| EXERCISE INSTRUCTIONS |
Retype the listing that follows, exactly as written.

| DATASET EXCERPT |

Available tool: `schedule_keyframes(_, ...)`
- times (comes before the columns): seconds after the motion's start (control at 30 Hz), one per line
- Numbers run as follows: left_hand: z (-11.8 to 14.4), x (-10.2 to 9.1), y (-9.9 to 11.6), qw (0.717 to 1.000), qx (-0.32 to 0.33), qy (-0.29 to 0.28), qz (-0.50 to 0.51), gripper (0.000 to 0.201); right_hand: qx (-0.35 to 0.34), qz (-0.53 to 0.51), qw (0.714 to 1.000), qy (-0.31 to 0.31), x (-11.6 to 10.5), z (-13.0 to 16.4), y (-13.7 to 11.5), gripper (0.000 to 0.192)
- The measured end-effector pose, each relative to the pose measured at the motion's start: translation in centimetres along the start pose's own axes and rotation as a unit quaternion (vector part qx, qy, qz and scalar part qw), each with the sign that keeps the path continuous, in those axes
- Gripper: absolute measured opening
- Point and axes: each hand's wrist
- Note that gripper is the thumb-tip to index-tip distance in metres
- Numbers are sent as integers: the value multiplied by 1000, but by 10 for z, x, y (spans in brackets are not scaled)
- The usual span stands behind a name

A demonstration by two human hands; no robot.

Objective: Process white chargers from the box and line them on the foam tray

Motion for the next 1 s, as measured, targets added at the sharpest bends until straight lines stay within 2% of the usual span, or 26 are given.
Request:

| TASK SOLUTION |
Available tool: `schedule_keyframes(_, ...)`
- times (comes before the columns): seconds after the motion's start (control at 30 Hz), one per line
- Numbers run as follows: left_hand: z (-11.8 to 14.4), x (-10.2 to 9.1), y (-9.9 to 11.6), qw (0.717 to 1.000), qx (-0.32 to 0.33), qy (-0.29 to 0.28), qz (-0.50 to 0.51), gripper (0.000 to 0.201); right_hand: qx (-0.35 to 0.34), qz (-0.53 to 0.51), qw (0.714 to 1.000), qy (-0.31 to 0.31), x (-11.6 to 10.5), z (-13.0 to 16.4), y (-13.7 to 11.5), gripper (0.000 to 0.192)
- The measured end-effector pose, each relative to the pose measured at the motion's start: translation in centimetres along the start pose's own axes and rotation as a unit quaternion (vector part qx, qy, qz and scalar part qw), each with the sign that keeps the path continuous, in those axes
- Gripper: absolute measured opening
- Point and axes: each hand's wrist
- Note that gripper is the thumb-tip to index-tip distance in metres
- Numbers are sent as integers: the value multiplied by 1000, but by 10 for z, x, y (spans in brackets are not scaled)
- The usual span stands behind a name

A demonstration by two human hands; no robot.

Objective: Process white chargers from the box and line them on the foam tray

Motion for the next 1 s, as measured, targets added at the sharpest bends until straight lines stay within 2% of the usual span, or 26 are given.
Request:

No more is needed to finish this exercise.